Vicente Escudero, Digestivo Cultural
“Os passageiros examinavam com desinteresse
o cubículo, esperando que a viagem com aquele sujeito desconhecido acabasse
antes de descerem em seus andares. Nosso homem caminhou pelo corredor
empurrando o carrinho dos pintores, depois de sair da cabine do elevador, que
se fechou e sacudiu, partindo para o próximo andar. Entrou no escritório. Os
passageiros ainda viajavam, tentando controlar a imaginação com as preocupações
do dia. A solidão era dividida em partes iguais entre todos que trabalhavam
naquele prédio cravado no centro de Pyongyang; uma pessoa poderia passar um dia
inteiro em qualquer das salas sem perceber a chegada da noite. Os passageiros,
aos poucos, desembarcaram. Logo descobririam que a incômoda presença
repetiria-se uma última vez. Nosso homem caminhava entre os móveis do
escritório abrindo gavetas e caixas, desarrumando papeis, procurando o arquivo
com documentos contendo sua verdadeira identidade e de sua família, o conjunto
de dados do governo que lhe atribuíam o status de criminoso pela prática de
espionagem e traição na venda de informações para o governo da Coreia do Sul,
sobre o posicionamento militar do exército na Linha de Demarcação Militar.
Pernas e mãos movimentavam-se em todos os sentidos na tentativa de revelar
qualquer compartimento escondido da sala. A porta da entrada abriu-se. Deitado
sob uma das mesas da recepção, nosso homem assistiu um par feminino de pernas
caminhar lentamente e com cuidado pelos dois ambientes do escritório, evitando
pisar com os saltos nos papeis, desviando da mobília revirada e analisando cada
centímetro da desorganização. Sua atenção parecia inesgotável e preocuparia
nosso homem se ele não estivesse ocupado com a descoberta de um compartimento
secreto embaixo da superfície da mesa, onde encontrou o arquivo e um disco
rígido marcado com uma etiqueta contendo "Vigilância (abril de 2009 -
janeiro 2010)". As pernas femininas se flexionaram de repente, um par de
joelhos tocou o chão e o rosto de uma das recepcionistas do edifício revelou-se
com intenso terror. Nosso homem foi descoberto vasculhando a sala. A
funcionária, desesperada, arrastou-se no ritmo do desespero e fugiu em
disparada pelo corredor, alcançando a escada de emergência depois de acionar o
elevador. Nosso homem se desencaixou da mesa, tirou o pesado macacão de pintor
que incomodou os passageiros do elevador nos meses enquanto durou seu disfarce,
algemou-se à pasta com os documentos e correu para a escada, tentando alcançar
a cobertura do edifício. O barulho de um helicóptero fazia trepidar as janelas.

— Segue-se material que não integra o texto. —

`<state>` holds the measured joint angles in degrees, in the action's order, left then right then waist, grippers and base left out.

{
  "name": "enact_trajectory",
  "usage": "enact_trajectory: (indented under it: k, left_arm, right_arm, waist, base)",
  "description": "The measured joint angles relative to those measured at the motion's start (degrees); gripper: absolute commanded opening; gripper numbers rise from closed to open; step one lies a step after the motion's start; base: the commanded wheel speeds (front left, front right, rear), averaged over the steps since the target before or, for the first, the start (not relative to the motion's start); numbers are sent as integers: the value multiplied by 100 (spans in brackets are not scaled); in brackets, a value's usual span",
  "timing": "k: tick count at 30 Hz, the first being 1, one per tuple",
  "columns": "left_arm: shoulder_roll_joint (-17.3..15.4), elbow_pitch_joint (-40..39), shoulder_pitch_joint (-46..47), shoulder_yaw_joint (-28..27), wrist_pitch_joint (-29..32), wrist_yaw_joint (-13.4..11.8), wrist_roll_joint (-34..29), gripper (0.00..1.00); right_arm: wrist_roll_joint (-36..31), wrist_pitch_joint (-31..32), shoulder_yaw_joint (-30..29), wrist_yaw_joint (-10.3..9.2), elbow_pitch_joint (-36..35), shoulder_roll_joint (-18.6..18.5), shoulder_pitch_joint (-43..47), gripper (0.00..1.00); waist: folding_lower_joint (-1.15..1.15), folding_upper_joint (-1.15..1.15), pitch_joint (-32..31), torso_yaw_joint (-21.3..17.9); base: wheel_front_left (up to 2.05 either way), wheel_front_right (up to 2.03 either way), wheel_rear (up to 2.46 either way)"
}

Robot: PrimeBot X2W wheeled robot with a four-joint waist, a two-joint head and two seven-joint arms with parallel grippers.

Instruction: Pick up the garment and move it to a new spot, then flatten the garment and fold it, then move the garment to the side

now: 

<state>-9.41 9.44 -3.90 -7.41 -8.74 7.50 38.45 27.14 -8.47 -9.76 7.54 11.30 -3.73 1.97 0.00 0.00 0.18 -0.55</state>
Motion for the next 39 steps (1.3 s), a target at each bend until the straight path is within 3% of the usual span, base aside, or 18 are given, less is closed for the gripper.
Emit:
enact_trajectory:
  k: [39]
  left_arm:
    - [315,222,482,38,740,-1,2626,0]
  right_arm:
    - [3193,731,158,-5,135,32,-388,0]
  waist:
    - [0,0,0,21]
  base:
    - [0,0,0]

Nosso homem saltava os degraus carregando a garantia de um futuro anônimo. Mais
quatro andares e voaria para fora da ilha. Um policial tentou interceptá-lo no
último andar, provavelmente assustado pela figura do pintor vestido com um
colete a prova de balas e preso a uma pasta, correndo pela escada de incêndio
da sede do Serviço Secreto da Coreia do Norte. Nosso homem não tomou
conhecimento do obstáculo, neutralizado com um chute mortífero. O barulho das hélices
tornou-se insuportável. A céu aberto, correndo contra o vento artificial,
sentiu que a felicidade era compartilhada pela sua família, do outro lado da
fronteira. Antes de entrar no helicóptero, nosso homem avistou o horizonte e se
recordou da imagem dos campos de trabalho forçado, seu irmão envelhecendo anos
em segundos na sequência de cada golpe da enxada na terra árida. A poeira que
se levantava misturou-se ao vento, formando uma cortina que separou a liberdade
da fuga e a prisão imutável do passado. Kwang Ho encontrou-se com o presente
quando seus olhos registraram o dia vinte e cinco de junho de 2012; estava
dentro de um ônibus em movimento, sentado num banco ao lado da janela.”